• [Aim of the task]
Of the entries below, return exactly those lines that fall between the one containing "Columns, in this" and the one containing "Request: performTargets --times", the two end lines included.

• [Exercise material]
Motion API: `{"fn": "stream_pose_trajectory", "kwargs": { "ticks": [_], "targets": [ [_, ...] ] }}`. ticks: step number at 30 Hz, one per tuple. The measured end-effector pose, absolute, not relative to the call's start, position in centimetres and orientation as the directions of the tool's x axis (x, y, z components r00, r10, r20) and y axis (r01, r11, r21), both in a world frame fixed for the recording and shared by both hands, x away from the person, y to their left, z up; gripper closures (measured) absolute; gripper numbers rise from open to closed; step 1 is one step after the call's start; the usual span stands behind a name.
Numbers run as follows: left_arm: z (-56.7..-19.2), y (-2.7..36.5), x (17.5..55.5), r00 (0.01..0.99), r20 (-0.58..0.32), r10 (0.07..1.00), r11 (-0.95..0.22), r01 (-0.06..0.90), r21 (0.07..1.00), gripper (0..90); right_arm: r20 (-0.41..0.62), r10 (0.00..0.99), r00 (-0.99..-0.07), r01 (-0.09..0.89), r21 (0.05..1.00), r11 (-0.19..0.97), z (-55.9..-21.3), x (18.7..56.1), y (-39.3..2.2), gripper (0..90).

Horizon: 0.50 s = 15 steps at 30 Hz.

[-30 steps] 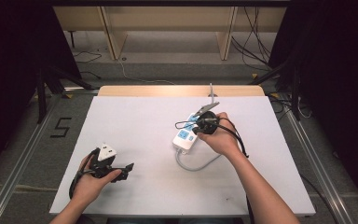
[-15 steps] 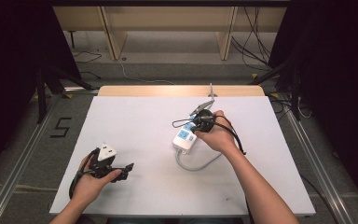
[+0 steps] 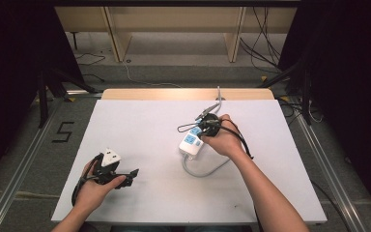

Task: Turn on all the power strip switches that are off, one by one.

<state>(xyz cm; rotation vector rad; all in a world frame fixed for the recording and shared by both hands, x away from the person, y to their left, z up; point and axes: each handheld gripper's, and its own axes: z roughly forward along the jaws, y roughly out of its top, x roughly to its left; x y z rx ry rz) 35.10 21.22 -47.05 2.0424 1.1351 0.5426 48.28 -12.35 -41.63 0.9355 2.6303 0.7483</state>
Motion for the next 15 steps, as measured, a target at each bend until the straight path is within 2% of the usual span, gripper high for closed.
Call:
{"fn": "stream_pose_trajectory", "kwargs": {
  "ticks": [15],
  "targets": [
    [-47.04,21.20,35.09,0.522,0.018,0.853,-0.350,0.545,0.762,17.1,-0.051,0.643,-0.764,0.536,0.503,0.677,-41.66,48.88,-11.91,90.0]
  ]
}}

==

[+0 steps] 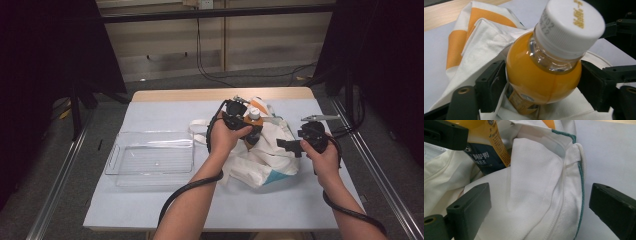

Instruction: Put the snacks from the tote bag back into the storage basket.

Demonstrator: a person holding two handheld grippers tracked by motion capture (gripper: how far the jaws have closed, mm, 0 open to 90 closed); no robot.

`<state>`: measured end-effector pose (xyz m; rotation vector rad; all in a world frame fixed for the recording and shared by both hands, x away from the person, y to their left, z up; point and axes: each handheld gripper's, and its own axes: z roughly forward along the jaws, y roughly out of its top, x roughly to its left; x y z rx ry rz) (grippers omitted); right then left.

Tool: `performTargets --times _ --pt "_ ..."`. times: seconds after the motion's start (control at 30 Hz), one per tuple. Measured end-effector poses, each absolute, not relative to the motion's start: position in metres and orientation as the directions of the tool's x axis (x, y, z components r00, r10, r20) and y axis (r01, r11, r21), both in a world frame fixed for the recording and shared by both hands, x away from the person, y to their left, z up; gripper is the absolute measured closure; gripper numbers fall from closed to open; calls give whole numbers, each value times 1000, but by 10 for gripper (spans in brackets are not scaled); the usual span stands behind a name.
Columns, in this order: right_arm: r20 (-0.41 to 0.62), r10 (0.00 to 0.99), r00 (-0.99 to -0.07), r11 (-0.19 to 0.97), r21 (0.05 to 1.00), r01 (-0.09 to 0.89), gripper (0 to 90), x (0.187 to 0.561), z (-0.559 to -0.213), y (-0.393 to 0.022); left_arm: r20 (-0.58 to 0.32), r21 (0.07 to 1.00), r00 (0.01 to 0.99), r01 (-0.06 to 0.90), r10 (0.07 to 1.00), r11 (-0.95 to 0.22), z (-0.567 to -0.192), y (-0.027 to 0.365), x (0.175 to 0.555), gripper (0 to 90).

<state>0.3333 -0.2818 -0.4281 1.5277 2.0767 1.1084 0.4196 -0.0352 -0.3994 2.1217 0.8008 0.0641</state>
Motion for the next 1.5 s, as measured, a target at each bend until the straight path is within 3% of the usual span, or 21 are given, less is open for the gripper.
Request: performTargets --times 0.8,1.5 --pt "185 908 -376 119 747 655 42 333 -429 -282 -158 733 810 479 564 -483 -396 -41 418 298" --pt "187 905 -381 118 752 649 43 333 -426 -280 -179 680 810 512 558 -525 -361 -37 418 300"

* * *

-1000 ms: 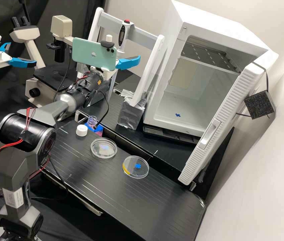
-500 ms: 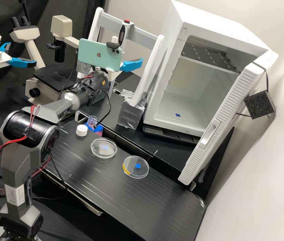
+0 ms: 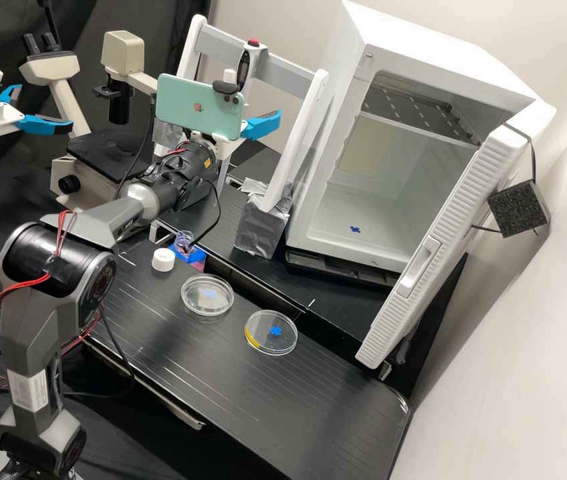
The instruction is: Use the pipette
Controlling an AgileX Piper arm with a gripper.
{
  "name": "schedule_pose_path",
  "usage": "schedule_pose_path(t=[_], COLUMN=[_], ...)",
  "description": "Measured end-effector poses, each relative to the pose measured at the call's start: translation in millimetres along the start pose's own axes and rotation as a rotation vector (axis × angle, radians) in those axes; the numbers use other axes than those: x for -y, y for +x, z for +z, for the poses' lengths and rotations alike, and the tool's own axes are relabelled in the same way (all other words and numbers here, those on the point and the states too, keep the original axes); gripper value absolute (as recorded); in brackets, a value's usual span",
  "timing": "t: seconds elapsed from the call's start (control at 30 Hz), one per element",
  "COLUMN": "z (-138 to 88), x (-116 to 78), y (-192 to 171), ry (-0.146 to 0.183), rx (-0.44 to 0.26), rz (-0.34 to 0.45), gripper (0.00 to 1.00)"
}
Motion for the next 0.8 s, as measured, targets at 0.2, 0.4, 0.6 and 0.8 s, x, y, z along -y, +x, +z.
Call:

• [Problem solution]
Columns, in this order: right_arm: r20 (-0.41 to 0.62), r10 (0.00 to 0.99), r00 (-0.99 to -0.07), r11 (-0.19 to 0.97), r21 (0.05 to 1.00), r01 (-0.09 to 0.89), gripper (0 to 90), x (0.187 to 0.561), z (-0.559 to -0.213), y (-0.393 to 0.022); left_arm: r20 (-0.58 to 0.32), r21 (0.07 to 1.00), r00 (0.01 to 0.99), r01 (-0.06 to 0.90), r10 (0.07 to 1.00), r11 (-0.95 to 0.22), z (-0.567 to -0.192), y (-0.027 to 0.365), x (0.175 to 0.555), gripper (0 to 90).

<state>0.3333 -0.2818 -0.4281 1.5277 2.0767 1.1084 0.4196 -0.0352 -0.3994 2.1217 0.8008 0.0641</state>
Motion for the next 1.5 s, as measured, a target at each bend until the straight path is within 3% of the usual span, or 21 are given, less is open for the gripper.
Request: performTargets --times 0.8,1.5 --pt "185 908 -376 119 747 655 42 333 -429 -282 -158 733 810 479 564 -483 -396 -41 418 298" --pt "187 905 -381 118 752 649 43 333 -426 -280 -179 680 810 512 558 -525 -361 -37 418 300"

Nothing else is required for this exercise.